# Dubai Resume (CV) Writing Tips



## mobayjam (Jul 16, 2011)

In apply for jobs in Dubai, how one writes an effective CV? Is a regular us/uk format okay? I understand in Dubai there are no discrimination or equal opportunity laws so employers are free to choose based on their criterion. Is it recommended to put things like a picture, nationality, date of birth and gender? How many pages are considered acceptable for cv? Is it okay to exaggerate or lie on your cv? Thanks in Advance


----------



## Gavtek (Aug 23, 2009)

No more than 2 pages.

Don't put one of those cringeworth insincere "objective" paragraphs at the top.

Picture at the top if you're reasonably good looking, don't bother if you're ugly.

Don't use Comic Sans font.

Otherwise, normal US/UK format should be fine.

Don't lie if it's something that will be discovered i.e. it's ok to say you were a prefect at school or something or achieved sales targets in a previous job, but don't say you're a qualified pilot if you're not.


----------



## DubaiATC (Jun 26, 2010)

mobayjam said:


> Is it okay to exaggerate or lie on your cv? Thanks in Advance


Are you SERIOUSLY asking if it is OK to exaggerate or lie on your CV? Wow, good luck to you.


----------



## mobayjam (Jul 16, 2011)

Example of exaggeration or little lie
Instead of efficiently entered data into a spreadsheet
Could one put Devised an efficient data-entry system that was approved by management and increased productivity by 80%


----------



## martinaorourke (Feb 19, 2011)

Sure why not, sounds good, your next job is in the bag :clap2:


----------



## sandypool (Sep 12, 2009)

Gavtek said:


> Don't lie if it's something that will be discovered i.e. it's ok to say you were a prefect at school or something or achieved sales targets in a previous job, but don't say you're a qualified pilot if you're not.


Worryingly he wouldn't be the first to do that and get away with it even if he did (not talking UAE here but in general).


----------



## Gavtek (Aug 23, 2009)

You are a liar and a scoundrel.

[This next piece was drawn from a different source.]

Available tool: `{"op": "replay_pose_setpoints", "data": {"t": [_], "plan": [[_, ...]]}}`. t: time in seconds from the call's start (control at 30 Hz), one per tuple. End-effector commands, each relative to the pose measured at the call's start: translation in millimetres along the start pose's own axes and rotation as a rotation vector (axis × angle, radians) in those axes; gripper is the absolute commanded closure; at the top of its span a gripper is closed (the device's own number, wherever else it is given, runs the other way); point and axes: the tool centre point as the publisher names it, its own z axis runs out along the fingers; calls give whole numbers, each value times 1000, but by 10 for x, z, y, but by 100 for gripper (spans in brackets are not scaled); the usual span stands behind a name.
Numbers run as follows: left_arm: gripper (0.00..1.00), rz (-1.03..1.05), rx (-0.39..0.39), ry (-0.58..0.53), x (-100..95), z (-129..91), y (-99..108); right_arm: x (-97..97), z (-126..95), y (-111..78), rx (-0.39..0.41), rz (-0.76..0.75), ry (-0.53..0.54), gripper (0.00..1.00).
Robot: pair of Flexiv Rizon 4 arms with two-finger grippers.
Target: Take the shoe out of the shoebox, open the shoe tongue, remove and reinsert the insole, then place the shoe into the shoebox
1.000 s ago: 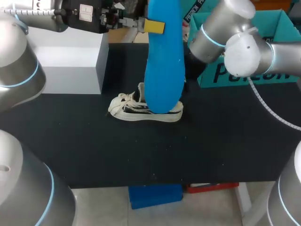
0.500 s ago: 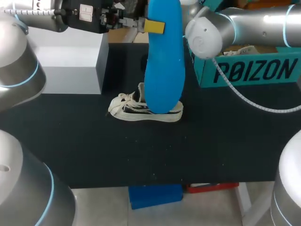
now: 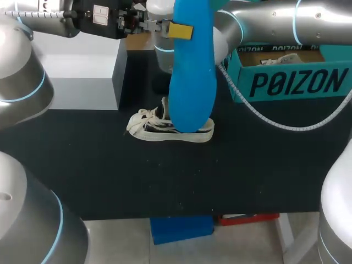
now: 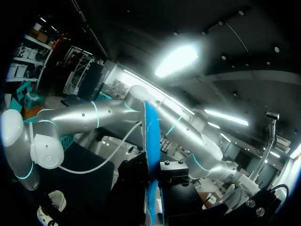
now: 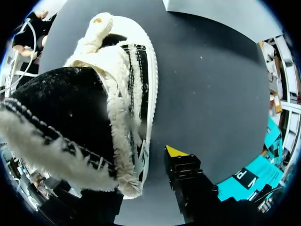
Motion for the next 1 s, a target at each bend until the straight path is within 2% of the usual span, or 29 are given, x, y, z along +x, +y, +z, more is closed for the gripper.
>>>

In that order.


----------



## fcjb1970 (Apr 30, 2010)

mobayjam said:


> Example of exaggeration or little lie
> Instead of efficiently entered data into a spreadsheet
> Could one put Devised an efficient data-entry system that was approved by management and increased productivity by 80%


If I asked you at the interview; could you tell me details about about this data entry system and what metrics you used to quantify the increase in productivity? Do you have an answer that I would believe or am I going to know you are completely full of cr*p.

Everyone embellishes on their resume, it is expected to some extent. But if you cannot backup something or if you would fail completely if asked to do it when hired, then best not put it on there


----------



## katiepotato (Apr 29, 2008)

Gavtek said:


> No more than 2 pages.


I'd say 3 pages is acceptable, especially if you are at a senior level, but no more than that. Font should be a reasonable size - minimum 10pt. Keep formatting simple - the information is more important than using different colours, sizes and borders. 

You only need to go into detail about your highest qualification i.e. if you have a degree name of institution, subject, date of graduation, result. Not sure if this applies for the US but I am sick of seeing CVs from UK candidates who list each and every one of their GCSE (high school) subjects and grades when they have higher qualifications! 

Be prepared to tailor your CV for individual jobs, emphasising the most relevant bits according to the role and company. Don't waste your time with professional CV writers, they don't know you and tend to pad resumes out with insincere grandiose statements (which you are then going to have to give examples of at interview). 

An obvious one - hobbies and interests should always be at the end. Recruiters are always more interested in your experience and qualifications than the fact you like going to the cinema. IMO, "socialising" should never be listed as an interest. 

I agree with previous posters that a bit of embellishment is fine, a flat-out lie is not.


----------



## indoMLA (Feb 6, 2011)

old thread, pretty sure this dude got a job and got fired from it by now.


----------



## fcjb1970 (Apr 30, 2010)

indoMLA said:


> old thread, pretty sure this dude got a job and got fired from it by now.


Ah yes, the not looking at the date after some dude opens up a 10 month old thread to put in an ad (which is then yanked). But sage advice for the ages I would say


----------